# BRIEF
Output exactly those lines of the data that lie between the line containing "Return the mask of the white left" and the final line, both ends counted.

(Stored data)
■ ■ ■

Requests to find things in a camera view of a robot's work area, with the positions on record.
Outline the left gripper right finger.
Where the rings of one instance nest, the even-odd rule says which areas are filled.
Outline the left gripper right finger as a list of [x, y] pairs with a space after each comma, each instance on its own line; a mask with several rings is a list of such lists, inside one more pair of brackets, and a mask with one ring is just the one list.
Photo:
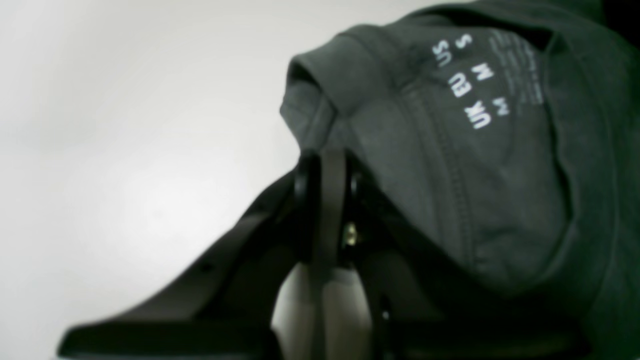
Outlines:
[[325, 153], [325, 264], [359, 276], [375, 360], [583, 360], [591, 351], [572, 319], [473, 278], [343, 150]]

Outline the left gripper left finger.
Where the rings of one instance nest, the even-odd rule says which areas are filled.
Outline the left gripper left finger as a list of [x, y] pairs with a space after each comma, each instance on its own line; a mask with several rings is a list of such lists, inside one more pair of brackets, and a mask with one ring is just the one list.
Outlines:
[[286, 278], [311, 259], [321, 162], [303, 152], [178, 278], [132, 309], [77, 325], [61, 360], [281, 360], [272, 330]]

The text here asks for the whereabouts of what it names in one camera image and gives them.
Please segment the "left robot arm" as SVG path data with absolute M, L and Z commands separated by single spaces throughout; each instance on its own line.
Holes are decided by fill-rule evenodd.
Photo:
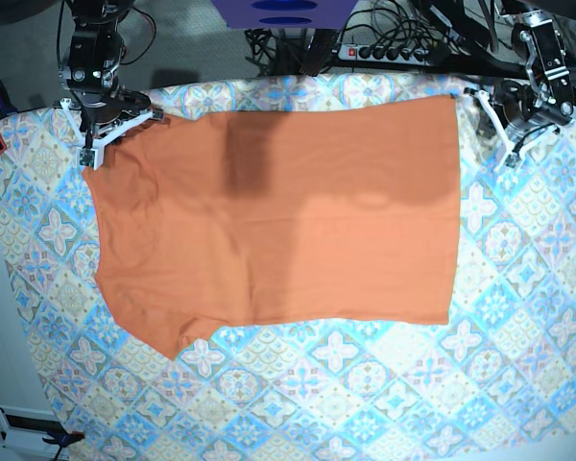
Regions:
M 566 65 L 566 47 L 553 16 L 521 1 L 504 1 L 502 13 L 514 22 L 513 50 L 524 59 L 527 83 L 497 85 L 492 105 L 502 126 L 515 133 L 576 120 L 576 86 Z

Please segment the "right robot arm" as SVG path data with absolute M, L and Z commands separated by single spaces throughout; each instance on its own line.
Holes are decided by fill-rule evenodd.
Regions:
M 102 127 L 123 115 L 136 116 L 151 106 L 149 97 L 119 83 L 118 70 L 126 56 L 119 23 L 133 1 L 64 1 L 75 29 L 68 52 L 59 53 L 62 85 L 81 110 L 80 131 L 86 144 Z

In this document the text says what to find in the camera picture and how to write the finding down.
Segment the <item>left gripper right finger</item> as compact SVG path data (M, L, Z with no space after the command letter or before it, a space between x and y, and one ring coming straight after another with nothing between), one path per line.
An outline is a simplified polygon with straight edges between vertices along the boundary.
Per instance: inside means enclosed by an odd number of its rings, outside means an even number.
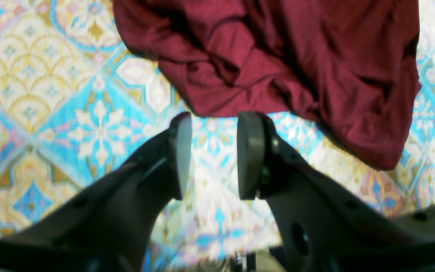
M263 199L290 272L435 272L435 205L387 218L309 165L265 114L237 125L242 200Z

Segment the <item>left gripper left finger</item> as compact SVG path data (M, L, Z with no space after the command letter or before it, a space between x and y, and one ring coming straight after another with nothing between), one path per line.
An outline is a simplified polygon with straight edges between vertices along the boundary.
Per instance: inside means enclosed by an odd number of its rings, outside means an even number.
M0 272L142 271L158 215L186 193L191 136L191 115L183 112L121 167L0 238Z

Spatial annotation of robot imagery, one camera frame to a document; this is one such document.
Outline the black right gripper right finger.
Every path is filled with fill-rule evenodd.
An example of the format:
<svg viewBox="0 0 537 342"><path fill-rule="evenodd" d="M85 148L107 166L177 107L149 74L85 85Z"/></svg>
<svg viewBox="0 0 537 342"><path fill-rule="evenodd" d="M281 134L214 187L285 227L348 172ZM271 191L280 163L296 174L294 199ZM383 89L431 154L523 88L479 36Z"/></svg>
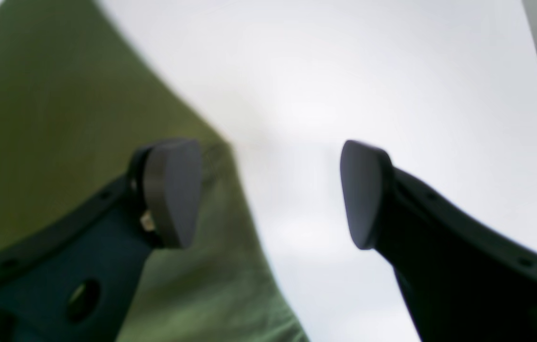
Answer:
<svg viewBox="0 0 537 342"><path fill-rule="evenodd" d="M423 342L537 342L537 253L492 231L388 154L344 143L351 240L394 274Z"/></svg>

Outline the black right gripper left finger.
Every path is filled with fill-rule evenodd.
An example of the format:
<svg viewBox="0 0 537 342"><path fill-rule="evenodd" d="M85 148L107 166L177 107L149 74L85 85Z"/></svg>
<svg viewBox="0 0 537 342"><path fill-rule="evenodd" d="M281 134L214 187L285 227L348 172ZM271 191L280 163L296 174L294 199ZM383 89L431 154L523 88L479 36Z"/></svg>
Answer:
<svg viewBox="0 0 537 342"><path fill-rule="evenodd" d="M202 188L195 139L136 150L125 175L0 251L0 342L113 342L154 249L192 243Z"/></svg>

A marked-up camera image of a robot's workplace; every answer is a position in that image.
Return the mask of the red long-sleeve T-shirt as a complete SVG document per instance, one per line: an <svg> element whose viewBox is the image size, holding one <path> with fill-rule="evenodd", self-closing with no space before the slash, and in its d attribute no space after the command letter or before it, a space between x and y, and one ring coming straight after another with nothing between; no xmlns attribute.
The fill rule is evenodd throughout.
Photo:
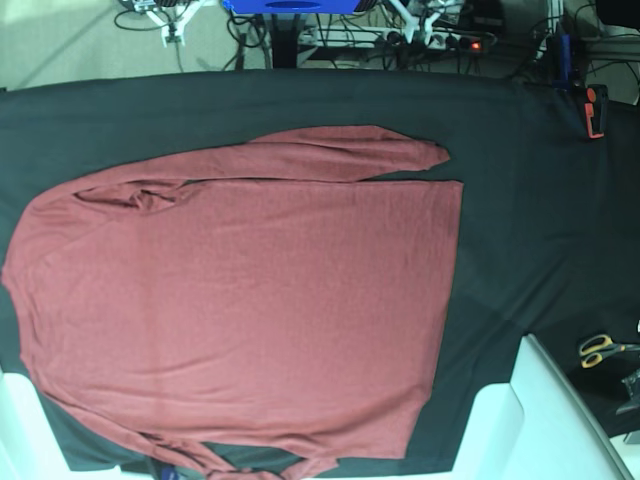
<svg viewBox="0 0 640 480"><path fill-rule="evenodd" d="M2 282L36 388L95 433L209 479L215 443L400 459L428 401L463 186L448 152L317 127L130 163L25 209Z"/></svg>

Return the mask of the white power strip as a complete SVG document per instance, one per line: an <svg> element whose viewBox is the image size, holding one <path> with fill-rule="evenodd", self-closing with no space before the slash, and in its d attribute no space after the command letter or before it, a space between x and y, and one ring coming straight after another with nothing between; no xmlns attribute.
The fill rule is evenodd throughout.
<svg viewBox="0 0 640 480"><path fill-rule="evenodd" d="M431 33L421 31L409 39L403 30L385 27L355 27L343 25L311 26L303 30L298 44L304 47L373 48L382 46L418 46L434 51L481 53L497 43L489 32L471 32L436 28Z"/></svg>

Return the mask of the black table cloth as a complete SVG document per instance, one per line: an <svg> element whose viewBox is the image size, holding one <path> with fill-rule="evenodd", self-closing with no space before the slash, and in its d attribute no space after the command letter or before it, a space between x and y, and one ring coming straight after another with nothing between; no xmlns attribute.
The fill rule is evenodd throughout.
<svg viewBox="0 0 640 480"><path fill-rule="evenodd" d="M549 87L455 74L250 70L86 81L1 96L1 237L65 181L115 165L273 132L379 125L443 145L429 180L464 183L453 294L431 400L402 460L345 459L334 477L451 468L476 393L507 380L534 334L607 435L632 355L584 370L579 343L638 338L639 110L611 102L602 139Z"/></svg>

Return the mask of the blue plastic bin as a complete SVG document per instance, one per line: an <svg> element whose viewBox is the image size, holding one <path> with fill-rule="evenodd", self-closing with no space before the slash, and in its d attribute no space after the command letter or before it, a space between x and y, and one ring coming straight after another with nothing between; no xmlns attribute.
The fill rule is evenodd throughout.
<svg viewBox="0 0 640 480"><path fill-rule="evenodd" d="M226 9L237 14L351 14L358 0L223 0Z"/></svg>

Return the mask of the orange black clamp right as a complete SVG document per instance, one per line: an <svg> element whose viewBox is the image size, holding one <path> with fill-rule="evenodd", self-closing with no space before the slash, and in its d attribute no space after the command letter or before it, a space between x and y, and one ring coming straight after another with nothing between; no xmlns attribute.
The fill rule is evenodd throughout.
<svg viewBox="0 0 640 480"><path fill-rule="evenodd" d="M605 135L608 118L609 92L606 85L594 84L586 89L584 102L588 136L600 139Z"/></svg>

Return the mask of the blue clamp at right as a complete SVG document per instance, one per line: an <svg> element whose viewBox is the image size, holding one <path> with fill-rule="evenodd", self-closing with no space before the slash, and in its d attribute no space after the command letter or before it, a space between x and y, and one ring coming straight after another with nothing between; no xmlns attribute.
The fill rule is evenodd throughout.
<svg viewBox="0 0 640 480"><path fill-rule="evenodd" d="M571 39L570 35L559 28L553 37L553 82L555 88L570 89Z"/></svg>

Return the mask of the white right table frame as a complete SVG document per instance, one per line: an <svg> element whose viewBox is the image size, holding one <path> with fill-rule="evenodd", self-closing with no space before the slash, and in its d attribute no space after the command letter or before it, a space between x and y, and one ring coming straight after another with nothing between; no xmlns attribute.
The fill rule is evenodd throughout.
<svg viewBox="0 0 640 480"><path fill-rule="evenodd" d="M475 396L453 479L631 479L632 473L534 335L511 378Z"/></svg>

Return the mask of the white table frame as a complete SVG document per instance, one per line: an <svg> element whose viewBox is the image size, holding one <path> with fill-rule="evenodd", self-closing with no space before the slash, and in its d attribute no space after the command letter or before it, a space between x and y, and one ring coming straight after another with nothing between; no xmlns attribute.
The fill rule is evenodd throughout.
<svg viewBox="0 0 640 480"><path fill-rule="evenodd" d="M631 479L632 473L534 335L511 378L475 396L453 479Z"/></svg>
<svg viewBox="0 0 640 480"><path fill-rule="evenodd" d="M120 479L114 467L70 470L35 388L20 374L1 374L1 477L3 479Z"/></svg>

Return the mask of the yellow-handled scissors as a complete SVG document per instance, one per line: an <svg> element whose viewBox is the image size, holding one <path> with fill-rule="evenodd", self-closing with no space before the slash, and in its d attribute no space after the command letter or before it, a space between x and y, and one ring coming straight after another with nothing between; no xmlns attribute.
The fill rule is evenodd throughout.
<svg viewBox="0 0 640 480"><path fill-rule="evenodd" d="M638 353L638 343L620 343L607 334L595 335L578 347L580 365L583 369L594 368L607 358L620 353Z"/></svg>

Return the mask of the white left table frame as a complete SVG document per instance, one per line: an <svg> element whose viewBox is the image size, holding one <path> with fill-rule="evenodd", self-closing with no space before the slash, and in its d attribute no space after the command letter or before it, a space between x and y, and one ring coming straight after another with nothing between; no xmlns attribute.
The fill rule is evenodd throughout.
<svg viewBox="0 0 640 480"><path fill-rule="evenodd" d="M70 470L35 388L20 374L1 374L1 477L3 479L120 479L114 467Z"/></svg>

■ ■ ■

# ANSWER SECTION
Return the mask of the white left table frame as a complete SVG document per instance, one per line: an <svg> element whose viewBox is the image size, holding one <path> with fill-rule="evenodd", self-closing with no space before the slash, and in its d attribute no space after the command letter or before it, a space between x and y, and one ring coming straight after another with nothing between; no xmlns attribute.
The fill rule is evenodd throughout.
<svg viewBox="0 0 640 480"><path fill-rule="evenodd" d="M70 470L35 388L20 374L1 374L1 477L3 479L120 479L114 467Z"/></svg>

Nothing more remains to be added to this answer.